For residents of Illinois, winter weather can bring many serious dangers, including slippery walkways and stairwells. If the owner of a property fails to account for this type of dangerous condition and to make the premises safe, you could find yourself facing a serious and painful injury. As seasoned Chicago premises liability lawyers, we are standing by and ready to help you seek the justice that you deserve for an unnecessary slip and fall accident.
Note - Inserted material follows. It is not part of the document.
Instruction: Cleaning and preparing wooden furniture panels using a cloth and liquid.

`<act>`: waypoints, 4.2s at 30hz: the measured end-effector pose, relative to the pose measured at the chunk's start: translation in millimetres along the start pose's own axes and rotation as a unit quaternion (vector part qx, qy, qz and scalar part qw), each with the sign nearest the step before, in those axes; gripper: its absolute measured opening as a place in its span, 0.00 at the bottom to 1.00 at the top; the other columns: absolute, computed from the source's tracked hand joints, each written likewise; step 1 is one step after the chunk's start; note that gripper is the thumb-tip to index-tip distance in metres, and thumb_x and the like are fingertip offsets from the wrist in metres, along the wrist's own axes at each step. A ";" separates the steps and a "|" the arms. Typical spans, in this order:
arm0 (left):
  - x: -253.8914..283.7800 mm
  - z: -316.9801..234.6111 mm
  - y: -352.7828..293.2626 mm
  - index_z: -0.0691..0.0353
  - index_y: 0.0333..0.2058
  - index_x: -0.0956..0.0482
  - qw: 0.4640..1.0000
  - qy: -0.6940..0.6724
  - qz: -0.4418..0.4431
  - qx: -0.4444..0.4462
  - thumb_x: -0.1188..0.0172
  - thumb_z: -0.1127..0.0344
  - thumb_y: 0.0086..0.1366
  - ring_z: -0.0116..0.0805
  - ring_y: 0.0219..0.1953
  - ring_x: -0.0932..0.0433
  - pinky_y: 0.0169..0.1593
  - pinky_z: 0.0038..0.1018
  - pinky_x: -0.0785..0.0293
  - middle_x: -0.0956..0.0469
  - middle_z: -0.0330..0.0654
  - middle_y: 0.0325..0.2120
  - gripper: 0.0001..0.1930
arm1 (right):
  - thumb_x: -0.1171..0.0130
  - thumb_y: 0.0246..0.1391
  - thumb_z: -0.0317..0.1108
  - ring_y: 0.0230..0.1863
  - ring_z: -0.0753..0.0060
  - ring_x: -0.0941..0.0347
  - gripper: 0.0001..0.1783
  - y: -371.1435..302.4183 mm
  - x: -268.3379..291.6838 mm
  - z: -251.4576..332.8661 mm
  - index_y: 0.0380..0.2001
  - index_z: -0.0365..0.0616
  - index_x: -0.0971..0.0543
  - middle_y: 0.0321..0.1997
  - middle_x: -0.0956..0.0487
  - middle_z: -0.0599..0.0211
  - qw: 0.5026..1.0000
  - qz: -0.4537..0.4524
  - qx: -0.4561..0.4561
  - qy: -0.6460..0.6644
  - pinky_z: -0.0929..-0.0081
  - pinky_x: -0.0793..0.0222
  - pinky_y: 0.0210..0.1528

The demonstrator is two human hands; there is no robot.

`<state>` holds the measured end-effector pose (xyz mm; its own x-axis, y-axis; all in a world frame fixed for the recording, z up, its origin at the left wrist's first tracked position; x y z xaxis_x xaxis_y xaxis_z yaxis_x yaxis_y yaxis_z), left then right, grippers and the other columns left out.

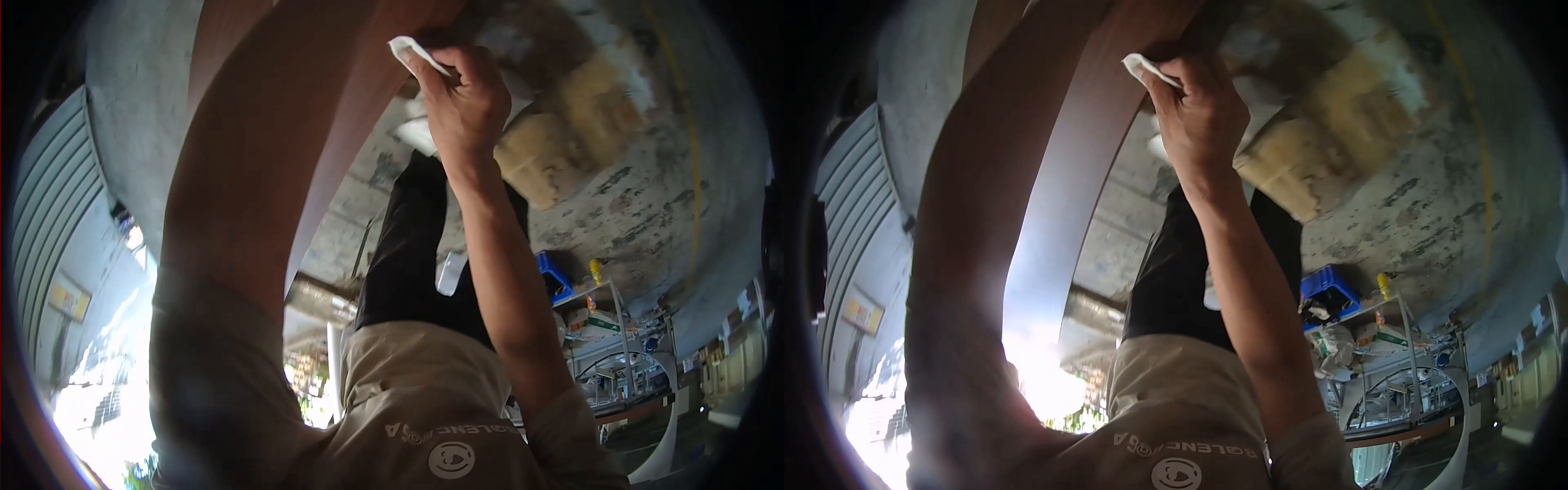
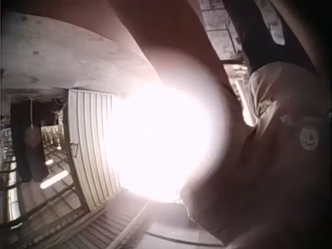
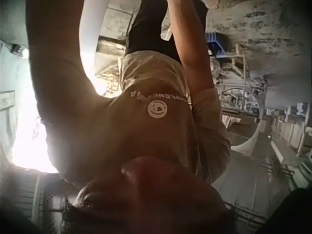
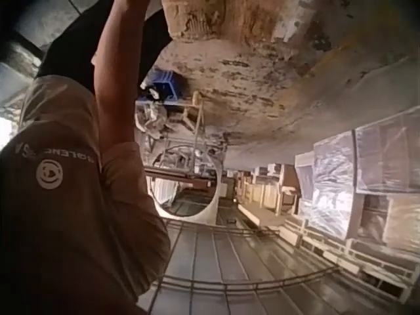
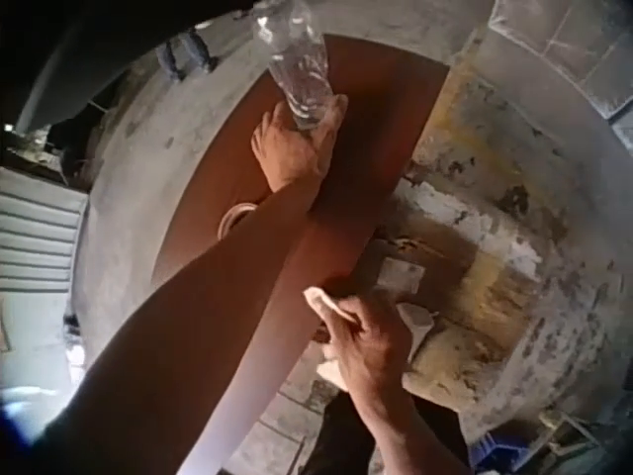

In a recent appellate case, the appellate court considered whether the lower court properly granted summary judgment in favor of a premises owner in an action involving a slip and fall on an icy stairway. The plaintiff alleged that the owners of the property allowed ice to accumulate on stairs and that the defendants acted negligently in failing to keep the property safe. More specifically, she claimed that the ice accumulation was due to faulty gutters o the roof that caused an unnatural amount of water to pour onto the stairwell and freeze in the cold temperatures.

According to Illinois law, liability for a fall that results from an unnatural accumulation of ice can be based on a defective condition on the property or the owner’s negligent maintenance of the property. The trial court concluded that the plaintiff had not provided sufficient evidence to show that the allegedly faulty gutters caused the unnatural accumulation of ice on the stairs. The only evidence that the plaintiff provided to support this argument was the existence of icicles hanging from the roof. She did not testify to any other evidence indicating that the gutters were installed improperly or that they were not maintained correctly. Nor did she provide evidence of building code violations or the routine existence of icicles stemming from improper construction of the gutters.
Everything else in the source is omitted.